- **WHAT IS NEEDED**: Return exactly the lines of the records below, starting at the line that contains "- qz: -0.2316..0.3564" and ending at the line that contains "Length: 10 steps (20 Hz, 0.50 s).", with both of those lines kept.

(Stored records)
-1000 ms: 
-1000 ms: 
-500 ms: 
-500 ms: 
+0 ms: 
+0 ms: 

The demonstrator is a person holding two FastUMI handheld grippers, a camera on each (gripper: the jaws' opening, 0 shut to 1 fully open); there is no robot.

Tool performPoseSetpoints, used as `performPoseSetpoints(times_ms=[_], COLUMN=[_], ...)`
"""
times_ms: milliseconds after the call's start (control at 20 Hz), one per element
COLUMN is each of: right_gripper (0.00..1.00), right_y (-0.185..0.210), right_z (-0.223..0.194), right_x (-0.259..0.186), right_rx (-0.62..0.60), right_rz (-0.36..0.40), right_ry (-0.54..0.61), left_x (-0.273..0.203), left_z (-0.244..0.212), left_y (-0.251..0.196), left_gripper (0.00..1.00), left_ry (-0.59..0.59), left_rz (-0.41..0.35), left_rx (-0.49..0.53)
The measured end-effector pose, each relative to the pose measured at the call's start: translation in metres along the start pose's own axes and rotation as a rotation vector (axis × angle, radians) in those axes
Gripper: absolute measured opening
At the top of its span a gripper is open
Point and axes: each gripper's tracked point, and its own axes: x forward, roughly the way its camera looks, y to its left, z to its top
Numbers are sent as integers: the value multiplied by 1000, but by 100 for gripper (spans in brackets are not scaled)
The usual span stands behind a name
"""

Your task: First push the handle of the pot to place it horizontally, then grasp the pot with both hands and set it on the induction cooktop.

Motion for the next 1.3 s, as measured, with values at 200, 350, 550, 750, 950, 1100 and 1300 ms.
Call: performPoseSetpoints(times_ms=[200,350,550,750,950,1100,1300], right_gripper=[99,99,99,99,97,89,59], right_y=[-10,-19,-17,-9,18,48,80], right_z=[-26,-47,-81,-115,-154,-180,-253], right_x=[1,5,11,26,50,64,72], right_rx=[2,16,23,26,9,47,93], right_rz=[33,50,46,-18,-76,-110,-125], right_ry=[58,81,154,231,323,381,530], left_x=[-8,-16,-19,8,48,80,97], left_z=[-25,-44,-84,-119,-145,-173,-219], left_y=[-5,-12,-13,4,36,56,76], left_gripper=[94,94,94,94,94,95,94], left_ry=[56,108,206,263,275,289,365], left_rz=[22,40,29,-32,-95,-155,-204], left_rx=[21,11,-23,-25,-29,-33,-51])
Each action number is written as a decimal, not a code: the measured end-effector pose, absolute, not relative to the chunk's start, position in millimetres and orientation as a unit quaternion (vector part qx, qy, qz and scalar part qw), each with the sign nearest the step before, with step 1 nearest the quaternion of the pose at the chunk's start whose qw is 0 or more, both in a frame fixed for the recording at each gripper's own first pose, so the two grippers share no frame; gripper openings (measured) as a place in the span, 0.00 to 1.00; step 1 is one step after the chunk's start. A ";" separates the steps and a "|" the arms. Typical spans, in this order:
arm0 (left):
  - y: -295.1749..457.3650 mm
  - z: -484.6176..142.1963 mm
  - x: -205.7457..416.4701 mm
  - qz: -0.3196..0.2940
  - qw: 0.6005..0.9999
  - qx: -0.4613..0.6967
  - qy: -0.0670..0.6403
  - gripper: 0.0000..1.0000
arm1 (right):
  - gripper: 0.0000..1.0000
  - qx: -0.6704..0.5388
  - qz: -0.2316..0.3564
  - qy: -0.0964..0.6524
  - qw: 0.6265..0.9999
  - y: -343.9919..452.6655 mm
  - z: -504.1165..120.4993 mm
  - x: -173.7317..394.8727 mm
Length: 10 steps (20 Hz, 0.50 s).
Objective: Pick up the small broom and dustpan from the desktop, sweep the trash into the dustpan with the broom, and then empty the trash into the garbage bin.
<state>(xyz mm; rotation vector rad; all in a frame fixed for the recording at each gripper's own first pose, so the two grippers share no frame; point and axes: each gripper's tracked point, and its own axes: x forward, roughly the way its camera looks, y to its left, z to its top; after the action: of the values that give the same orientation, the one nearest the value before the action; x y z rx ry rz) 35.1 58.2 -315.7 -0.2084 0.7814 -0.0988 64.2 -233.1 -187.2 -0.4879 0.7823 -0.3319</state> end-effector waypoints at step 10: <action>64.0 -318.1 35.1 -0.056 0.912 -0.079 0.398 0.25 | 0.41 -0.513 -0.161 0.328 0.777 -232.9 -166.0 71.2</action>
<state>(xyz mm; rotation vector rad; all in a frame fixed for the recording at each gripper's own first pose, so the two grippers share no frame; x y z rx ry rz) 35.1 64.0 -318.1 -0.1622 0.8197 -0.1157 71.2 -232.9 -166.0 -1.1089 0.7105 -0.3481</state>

- **ANSWER BOX**:
  - qz: -0.2316..0.3564
  - qy: -0.0964..0.6524
  - qw: 0.6265..0.9999
  - y: -343.9919..452.6655 mm
  - z: -504.1165..120.4993 mm
  - x: -173.7317..394.8727 mm
Length: 10 steps (20 Hz, 0.50 s).

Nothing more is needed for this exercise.